Required work:
Reproduce the listing exactly, with no pictures in your copy.

▶

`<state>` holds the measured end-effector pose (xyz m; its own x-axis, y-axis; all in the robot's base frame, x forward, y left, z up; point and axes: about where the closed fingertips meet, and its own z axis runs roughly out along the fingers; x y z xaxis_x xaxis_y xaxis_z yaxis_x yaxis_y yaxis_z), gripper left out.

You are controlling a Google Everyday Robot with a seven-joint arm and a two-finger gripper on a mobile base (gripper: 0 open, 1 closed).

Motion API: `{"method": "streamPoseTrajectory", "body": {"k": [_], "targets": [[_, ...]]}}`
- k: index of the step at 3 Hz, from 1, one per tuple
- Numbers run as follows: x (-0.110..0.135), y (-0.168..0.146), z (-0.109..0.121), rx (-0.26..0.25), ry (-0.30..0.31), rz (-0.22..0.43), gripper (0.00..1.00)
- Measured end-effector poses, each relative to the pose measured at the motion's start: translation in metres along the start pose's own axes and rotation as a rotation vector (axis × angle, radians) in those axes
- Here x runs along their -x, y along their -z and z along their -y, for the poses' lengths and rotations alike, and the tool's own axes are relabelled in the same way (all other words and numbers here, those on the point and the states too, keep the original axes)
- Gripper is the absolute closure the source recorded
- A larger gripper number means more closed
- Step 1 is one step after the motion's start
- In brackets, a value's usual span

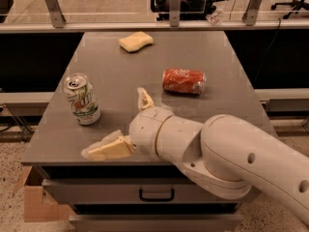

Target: Move 7up can near coke can

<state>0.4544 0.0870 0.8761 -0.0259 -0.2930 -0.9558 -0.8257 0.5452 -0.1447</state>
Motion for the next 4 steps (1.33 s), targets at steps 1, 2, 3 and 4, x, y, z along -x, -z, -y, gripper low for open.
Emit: {"method": "streamPoseTrajectory", "body": {"k": [1, 2, 3, 4], "targets": [[0.003, -0.028, -0.002, 0.026, -0.005, 0.029, 0.0], [0.003, -0.042, -0.004, 0.039, -0.016, 0.049, 0.0], [0.002, -0.052, -0.001, 0.034, -0.028, 0.068, 0.0], [0.002, -0.056, 0.001, 0.026, -0.032, 0.072, 0.0]]}}
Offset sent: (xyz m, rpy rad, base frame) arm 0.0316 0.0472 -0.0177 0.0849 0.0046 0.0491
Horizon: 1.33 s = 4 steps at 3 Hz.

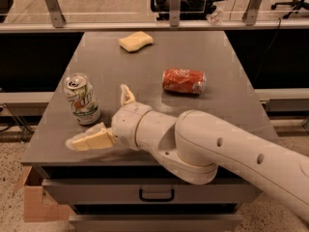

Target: Move 7up can near coke can

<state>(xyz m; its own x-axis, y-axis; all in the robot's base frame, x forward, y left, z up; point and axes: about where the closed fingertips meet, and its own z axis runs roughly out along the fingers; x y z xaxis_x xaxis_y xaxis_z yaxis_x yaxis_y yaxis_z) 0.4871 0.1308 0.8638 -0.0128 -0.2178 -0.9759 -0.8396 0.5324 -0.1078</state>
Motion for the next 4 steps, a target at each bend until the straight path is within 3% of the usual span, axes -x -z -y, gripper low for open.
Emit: {"method": "streamPoseTrajectory", "body": {"k": [2, 4], "targets": [[-0.004, -0.03, 0.007, 0.017, -0.022, -0.007, 0.02], [0.0, -0.054, 0.006, 0.059, -0.018, 0.023, 0.48]]}}
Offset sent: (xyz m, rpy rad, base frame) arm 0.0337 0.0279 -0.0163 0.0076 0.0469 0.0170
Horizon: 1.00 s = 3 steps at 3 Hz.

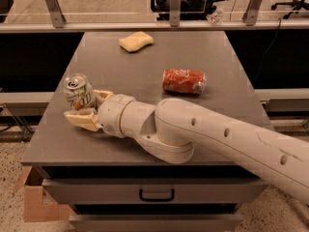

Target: Move 7up can near coke can

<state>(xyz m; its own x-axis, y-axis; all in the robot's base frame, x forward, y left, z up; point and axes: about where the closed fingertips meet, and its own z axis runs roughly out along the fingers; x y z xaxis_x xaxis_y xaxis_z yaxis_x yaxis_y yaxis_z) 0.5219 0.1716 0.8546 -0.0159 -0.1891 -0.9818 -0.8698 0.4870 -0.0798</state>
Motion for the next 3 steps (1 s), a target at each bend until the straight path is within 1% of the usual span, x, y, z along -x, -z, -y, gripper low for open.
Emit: {"method": "streamPoseTrajectory", "body": {"k": [1, 2, 3], "targets": [[0.012, 0.006, 0.004, -0.028, 0.019, 0.024, 0.79], [0.024, 0.027, 0.015, -0.084, 0.039, 0.034, 0.99], [0.019, 0.063, 0.025, -0.154, 0.026, -0.005, 1.0]]}}
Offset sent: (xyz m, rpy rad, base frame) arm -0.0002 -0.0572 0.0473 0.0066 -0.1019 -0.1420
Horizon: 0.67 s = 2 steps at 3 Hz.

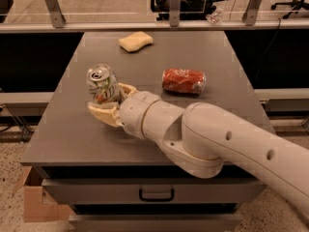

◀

Worked solution:
`<state>` holds the measured end-effector pose (xyz m; its own x-axis, y-axis; all in the robot's base frame, x forward, y left, z up; point and axes: about where the closed fingertips meet, and its own z axis runs roughly out along the fingers; x y z xaxis_x xaxis_y xaxis_z yaxis_x yaxis_y yaxis_z), gripper left out.

You are controlling a Google Everyday Robot with a seven-joint arm and a two-finger gripper on a mobile base (gripper: 0 open, 1 closed).

Motion API: `{"method": "streamPoseTrajectory", "body": {"k": [_], "targets": [[_, ...]]}}`
- k: index of the step at 3 Hz, from 1, one per tuple
- Numbers run as follows: x (-0.110..0.135), y (-0.168..0.146), z (-0.109..0.121), rx (-0.26..0.25), ry (-0.30..0.31), rz (-0.22..0.43), gripper (0.00..1.00)
- Measured end-effector poses, each relative to the pose measured at the motion's start: translation in metres along the start pose's own axes and rotation as a rotation vector (axis × angle, radians) in those axes
- Here x runs along their -x, y along their -z and z along their -y, for the poses' lengths and rotations alike, and the tool's own axes are relabelled in the same way (all other words and numbers here, those on the point and the states too, keep the original axes)
- Gripper is the absolute closure the source recorded
- A larger gripper number means more closed
- Step 1 is one step after the motion's start
- In brackets, a value's usual span


Target: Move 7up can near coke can

<state>0.4544 0.0870 0.8761 -0.0259 -0.2930 -0.9558 -0.8257 0.5452 -0.1447</state>
Motion for the next 4 steps (1.33 s), targets at steps 1, 2, 3 and 4, x, y, z along -x, -z, -y, gripper low for open.
Emit: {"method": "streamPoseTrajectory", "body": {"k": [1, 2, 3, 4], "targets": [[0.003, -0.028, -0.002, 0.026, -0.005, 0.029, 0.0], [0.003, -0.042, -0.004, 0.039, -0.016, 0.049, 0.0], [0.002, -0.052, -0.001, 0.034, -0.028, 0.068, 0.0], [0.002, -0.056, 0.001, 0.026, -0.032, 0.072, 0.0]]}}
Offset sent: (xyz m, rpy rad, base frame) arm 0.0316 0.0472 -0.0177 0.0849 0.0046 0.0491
Horizon: 1.33 s = 4 steps at 3 Hz.


Target: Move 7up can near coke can

<state>(xyz m; its own x-axis, y-axis; all in the robot's base frame, x forward, y left, z up; point and axes: about where the closed fingertips meet, and its own z axis runs roughly out along the fingers; x y z xaxis_x xaxis_y xaxis_z yaxis_x yaxis_y yaxis_z) 0.4871 0.1308 0.8638 -0.0128 -0.2178 -0.9759 -0.8396 0.5324 -0.1078</state>
Motion for the next 4 steps, a target at each bend until the straight path is within 3% of the usual span, axes -x -z -y, gripper low for open.
Emit: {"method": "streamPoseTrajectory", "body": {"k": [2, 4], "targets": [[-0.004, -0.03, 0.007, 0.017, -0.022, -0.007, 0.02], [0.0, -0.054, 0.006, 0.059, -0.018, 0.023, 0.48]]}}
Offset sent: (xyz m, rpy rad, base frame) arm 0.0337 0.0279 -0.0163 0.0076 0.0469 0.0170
Horizon: 1.00 s = 3 steps at 3 Hz.


Target: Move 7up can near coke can

<state>(xyz m; its own x-axis, y-axis; all in the robot's base frame, x forward, y left, z up; point and axes: about where the closed fingertips meet, and its own z axis runs roughly out along the fingers; x y z xaxis_x xaxis_y xaxis_z yaxis_x yaxis_y yaxis_z) 0.5219 0.1716 0.8546 -0.0159 -0.1891 -0.9818 -0.8698 0.4870 -0.0798</state>
Motion for the next 3 steps (1 s), a target at each bend until the straight path is within 1% of the usual span, x, y, z along -x, -z, -y, gripper low for open.
Emit: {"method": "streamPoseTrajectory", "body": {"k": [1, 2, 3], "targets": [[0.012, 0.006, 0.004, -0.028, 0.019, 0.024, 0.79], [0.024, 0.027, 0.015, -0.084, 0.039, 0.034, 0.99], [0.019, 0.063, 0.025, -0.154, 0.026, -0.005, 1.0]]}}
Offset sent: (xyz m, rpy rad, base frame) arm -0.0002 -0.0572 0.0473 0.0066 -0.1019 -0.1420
Horizon: 0.67 s = 2 steps at 3 Hz.

This completes the answer to the exercise.